The wave of terrorist attacks in Europe, North America and Australia in the last two years brought to the open many intelligence and operational shortcomings of the local and international response to it. Among them one may point out the absence of coherent mechanisms of intelligence sharing, an absence of a consolidated suspects index built on an agreed principles and spelling, inter-agency rivalries, severe manpower shortages and legal problems in the human rights and privacy domains.

Despite the sincere and intensified efforts to improve this state of affairs by all the actors involved, there remain several obstacles with no prospect of a quick fix in the foreseeable future. This paper aims to shed a light on just one of them-the use of Latin alphabet to write Arabic which is popular among young Arabs and which is nick-named ARABIZI.

Arab youngsters both in the Arab world and abroad are using their smartphones extensively; they’re too lazy to switch frequently between Arabic and Latin keyboards prefer to type their Arabic correspondence in Latin alphabet. In terms of counterterrorism it means that special tools have to be developed to tackle the huge volume of traffic in the social media and the blogosphere, not to mention other clandestine means, to detect and flag troublesome indicators. The complexity of the Arabic transliteration i.e. the variety of possibilities to spell an Arabic word in Latin alphabet makes those efforts very tricky and exhausting.

Many people both in the academia and the tech industry are working hard to develop solutions based, among others, on machine learning and artificial intelligence to produce an effective and user friendly tool to do that. The sheer volume of the traffic coupled with the chronic shortage of linguists with security clearance leaves no choice but to run the texts through automatic translation programs based on similar principles as “Google Translate” and the like. The major problem is to define key words or sequences of words in the text to be translated either to English, French, German or other languages. But even then the automatic translator may miss meaningful parts.

The alternative is to widen the scope of the key words or chain of words taking the risk of being over flooded with amounts of material beyond the capacity of analysts. Most of the solutions produced so far may look not bad in laboratory tests but don’t quite deliver in reality. Painstaking efforts are continuously made to fine tune the results and to teach the machines to reach further precision.

Another problem is that most of Arabic given names and surnames have linguistic meaning and the automatic translation machines failing to recognize them as such translate them literarily as nouns and adjectives.
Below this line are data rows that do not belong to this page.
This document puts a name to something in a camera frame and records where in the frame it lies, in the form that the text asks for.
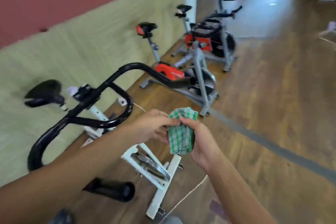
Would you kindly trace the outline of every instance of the wooden floor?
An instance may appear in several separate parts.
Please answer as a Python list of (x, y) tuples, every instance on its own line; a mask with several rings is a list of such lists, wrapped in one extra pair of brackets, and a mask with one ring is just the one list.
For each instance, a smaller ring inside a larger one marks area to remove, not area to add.
[[(198, 20), (208, 15), (216, 0), (198, 1)], [(317, 33), (336, 18), (333, 3), (317, 0), (245, 0), (229, 29), (238, 39), (238, 59), (229, 73), (209, 63), (217, 78), (220, 99), (213, 109), (301, 156), (336, 170), (336, 56), (332, 45)], [(164, 61), (173, 62), (169, 53)], [(170, 113), (190, 106), (184, 96), (158, 85), (145, 89), (136, 82), (128, 92), (146, 110)], [(129, 120), (141, 114), (136, 108)], [(336, 189), (325, 178), (278, 157), (249, 138), (231, 130), (214, 116), (204, 118), (222, 151), (249, 184), (260, 202), (279, 223), (336, 223)], [(149, 142), (162, 161), (167, 146)], [(169, 212), (205, 173), (189, 155), (185, 170), (172, 180), (162, 207)], [(151, 223), (145, 212), (155, 188), (120, 160), (104, 174), (136, 184), (134, 200), (122, 204), (82, 192), (72, 205), (78, 223)], [(206, 180), (172, 214), (184, 224), (226, 223), (209, 211), (213, 189)]]

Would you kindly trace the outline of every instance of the spin bike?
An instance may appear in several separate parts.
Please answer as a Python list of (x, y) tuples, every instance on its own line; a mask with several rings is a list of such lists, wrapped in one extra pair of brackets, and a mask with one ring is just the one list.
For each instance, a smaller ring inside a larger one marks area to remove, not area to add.
[[(187, 97), (195, 100), (200, 106), (202, 106), (202, 110), (199, 115), (201, 117), (209, 115), (209, 108), (211, 107), (213, 101), (216, 98), (219, 98), (219, 95), (216, 91), (216, 78), (215, 76), (208, 70), (207, 64), (204, 58), (204, 54), (201, 48), (205, 47), (204, 43), (200, 43), (198, 38), (209, 38), (213, 34), (220, 32), (222, 29), (221, 23), (219, 20), (211, 20), (213, 26), (207, 26), (203, 24), (193, 25), (191, 29), (192, 39), (188, 43), (191, 46), (191, 57), (193, 64), (189, 67), (186, 67), (184, 70), (179, 70), (175, 66), (171, 66), (168, 63), (162, 62), (160, 60), (160, 56), (158, 54), (159, 47), (152, 41), (152, 31), (157, 28), (155, 23), (150, 22), (142, 22), (137, 26), (138, 35), (142, 36), (144, 39), (147, 39), (152, 52), (155, 56), (157, 63), (155, 64), (155, 70), (159, 73), (165, 75), (171, 80), (184, 78), (185, 75), (192, 76), (196, 78), (196, 85), (185, 87), (183, 89), (174, 89), (175, 91), (186, 95)], [(152, 77), (148, 77), (145, 81), (140, 84), (141, 88), (145, 88), (148, 84), (156, 82), (161, 84), (158, 80)]]
[[(32, 146), (27, 160), (28, 170), (33, 171), (43, 166), (42, 156), (45, 149), (67, 125), (82, 125), (84, 126), (84, 130), (93, 135), (93, 138), (91, 138), (92, 140), (99, 140), (98, 138), (104, 133), (104, 129), (107, 128), (108, 130), (113, 130), (116, 126), (125, 121), (132, 112), (133, 100), (127, 92), (117, 86), (114, 81), (122, 74), (134, 69), (149, 73), (158, 82), (172, 89), (191, 87), (196, 83), (196, 79), (192, 77), (173, 81), (145, 64), (129, 63), (120, 67), (111, 77), (97, 88), (93, 88), (86, 84), (73, 92), (73, 98), (75, 98), (79, 104), (72, 110), (68, 110), (65, 106), (64, 97), (60, 95), (60, 82), (56, 80), (48, 80), (40, 83), (31, 89), (25, 96), (26, 99), (30, 99), (25, 102), (26, 106), (33, 108), (47, 104), (57, 104), (63, 111), (67, 111), (68, 113), (52, 128), (48, 129)], [(120, 116), (110, 120), (94, 106), (99, 100), (101, 93), (107, 88), (114, 90), (127, 102), (125, 111)], [(94, 114), (97, 117), (97, 120), (78, 117), (78, 115), (85, 109)], [(139, 153), (137, 146), (141, 147), (147, 155)], [(149, 218), (153, 219), (158, 212), (169, 184), (180, 165), (181, 157), (179, 155), (174, 155), (169, 165), (164, 166), (151, 150), (144, 143), (141, 143), (129, 148), (121, 158), (135, 167), (137, 171), (157, 187), (157, 192), (146, 213)], [(130, 201), (135, 194), (135, 186), (132, 182), (109, 181), (102, 178), (95, 178), (83, 188), (83, 190), (122, 202)]]
[[(175, 67), (183, 67), (191, 58), (192, 55), (190, 53), (190, 45), (188, 44), (192, 40), (192, 34), (188, 30), (187, 22), (189, 19), (187, 18), (187, 11), (189, 11), (192, 7), (190, 5), (178, 5), (177, 6), (177, 13), (175, 16), (179, 19), (182, 19), (183, 25), (185, 28), (185, 40), (184, 44), (176, 50), (172, 56), (176, 56), (178, 53), (183, 53), (183, 58), (174, 64)], [(234, 39), (233, 35), (231, 35), (226, 30), (226, 23), (224, 18), (235, 18), (235, 14), (241, 9), (238, 8), (237, 10), (232, 11), (231, 13), (221, 12), (221, 13), (214, 13), (208, 16), (207, 19), (218, 19), (221, 20), (222, 30), (218, 31), (216, 34), (212, 34), (210, 37), (202, 38), (198, 37), (197, 40), (200, 43), (204, 44), (204, 47), (201, 49), (203, 51), (207, 51), (211, 54), (204, 54), (204, 57), (209, 60), (213, 60), (218, 63), (224, 63), (225, 66), (223, 67), (223, 71), (227, 72), (230, 70), (231, 64), (235, 59), (235, 51), (236, 51), (236, 40)], [(207, 19), (201, 24), (207, 25), (210, 22)]]
Moreover, some of these Arabizi texts are written in colloquial Arabic which differs from the modern standard Arabic both in grammar and vocabulary and is frequently dotted with abbreviations, icons and exaggerated use of letters and vowels such as (in English) “you are greaaaat”. A person of North African background where French is common will write the same word in Arabizi in a different spelling than a person who hails from a country where English is more common like Saudi Arabia, Libya or Iraq.

All these problems result in a considerable amount of material not being properly dealt with or even lost. To avoid this there is no alternative but to employ people who are familiar with the different dialects and who will dig out the vital data. The problem in Europe, North America and to an extent also in Australia is that they face chronic shortage of them. There are of course quite a number of individuals who possess the skills to deal with the various forms and dialects of Arabizi but it’s questionable whether, given the present state of affairs, they will be granted a security  clearance and access to deal with those materials.

One shouldn’t envy the contemporary leaders and politicians who are reaping long years of negligence in developing proper linguistic tools and capabilities. What we hear instead are complaints about the Internet or encryption. The public and private sector need to get much better at tackling the many challenges to counterterrorism efforts, and they need to do it fast. With such huge money flowing into intelligence, policing and security apparatuses around the world, we really should be doing a better job.